Once inside we saw a few other people and we proceeded to each test the theory of the sound anomaly. Sure enough, it worked a treat and Den accurately described it as ‘talking to herself in her own head but that her words didn’t seem to make any sense’. We said that’s what we felt like when talking to her everyday (ha, ha).
After having a bit of fun we decided it was time for our usual coffee break. We found a small place called the ‘shuffleboard cafe’, this was after Ian had given us a walking tour of Tulsa only to end up back where we started, he said we needed the ‘steps’ after all the food. The Shuffleboard was a cafe where you played various board games etc – and they had a lot of games.

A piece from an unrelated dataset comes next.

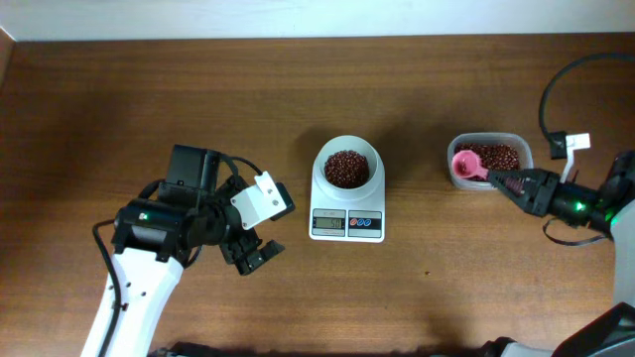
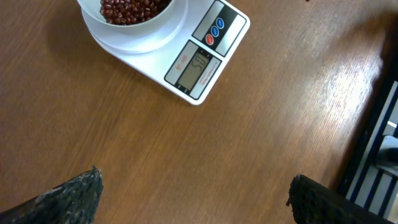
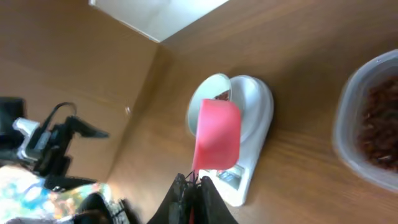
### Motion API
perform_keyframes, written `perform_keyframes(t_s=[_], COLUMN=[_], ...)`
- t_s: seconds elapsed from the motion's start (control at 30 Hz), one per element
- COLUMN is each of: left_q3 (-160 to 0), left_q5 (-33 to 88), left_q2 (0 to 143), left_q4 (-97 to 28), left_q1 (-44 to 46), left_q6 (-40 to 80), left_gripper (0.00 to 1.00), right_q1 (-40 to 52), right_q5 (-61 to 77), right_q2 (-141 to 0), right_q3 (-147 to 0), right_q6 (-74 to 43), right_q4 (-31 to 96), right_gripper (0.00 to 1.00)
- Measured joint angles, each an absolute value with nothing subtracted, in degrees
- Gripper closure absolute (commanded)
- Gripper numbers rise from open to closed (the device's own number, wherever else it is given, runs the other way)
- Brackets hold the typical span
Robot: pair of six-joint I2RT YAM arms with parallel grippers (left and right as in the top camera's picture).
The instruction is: Scoop and weigh 50g on scale
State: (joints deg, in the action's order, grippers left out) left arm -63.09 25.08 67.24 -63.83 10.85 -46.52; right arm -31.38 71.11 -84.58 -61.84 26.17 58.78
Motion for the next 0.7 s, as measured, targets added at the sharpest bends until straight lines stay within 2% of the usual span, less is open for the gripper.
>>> perform_keyframes(t_s=[0.17,0.67,0.7], left_q3=[-63.09,-63.09,-63.09], left_q5=[25.08,25.08,25.08], left_q2=[67.24,67.24,67.24], left_q4=[-63.83,-63.83,-63.81], left_q1=[10.85,10.83,10.83], left_q6=[-46.50,-46.50,-46.50], left_gripper=[0.01,0.01,0.01], right_q1=[-31.35,-31.38,-31.38], right_q5=[66.83,52.82,51.00], right_q2=[-84.58,-84.58,-84.58], right_q3=[-61.82,-61.82,-61.82], right_q6=[18.28,16.71,16.67], right_q4=[51.66,43.77,42.83], right_gripper=[0.96,0.95,0.85])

Not wishing to pay the 7$ per person for a game we’d never heard of, we just had a coffee and played our ‘bring your own’ card game!
After the coffee we had a quick look at the FC Tulsa soccer stadium just up the road. They were playing at 7pm and given it was about 2pm we looked like a group of away fans outside the ground who had arrived early to find a good parking space and beat the traffic.
Speaking of traffic and parking, we didn’t need to worry. Tulsa has to have the most parking space per person of any city in the world. There is so much and it’s everywhere. Even when you thought they had enough space they decided to build upwards with a zillion multi story car parks as well.
What’s more surprising is they were all empty, just like the city centre, nobody there. Den renamed Gene Pitney’s famous song to “24 people in Tulsa”. It was like something from a movie.
After visiting the Centre of the Universe we all felt a bit lethargic (well you would be, wouldn’t you) and we decided to visit a supermarket to stock up on a few supplies and head back to the hotel for a few hours chilling before going out for dinner.
On route to the supermarket we went through a rather affluent part of Tulsa, called Brookside, with enormous houses and tree lined streets and thankfully we saw a few more people.
We headed out to the Red Lobster restaurant for dinner and enjoyed lobster, salmon and shrimp.
The next morning we checked out after a solid breakfast, then looked at a few restaurants in New Orleans to book for Easter (planning ahead), before setting off for the State of Kansas and Dodge City.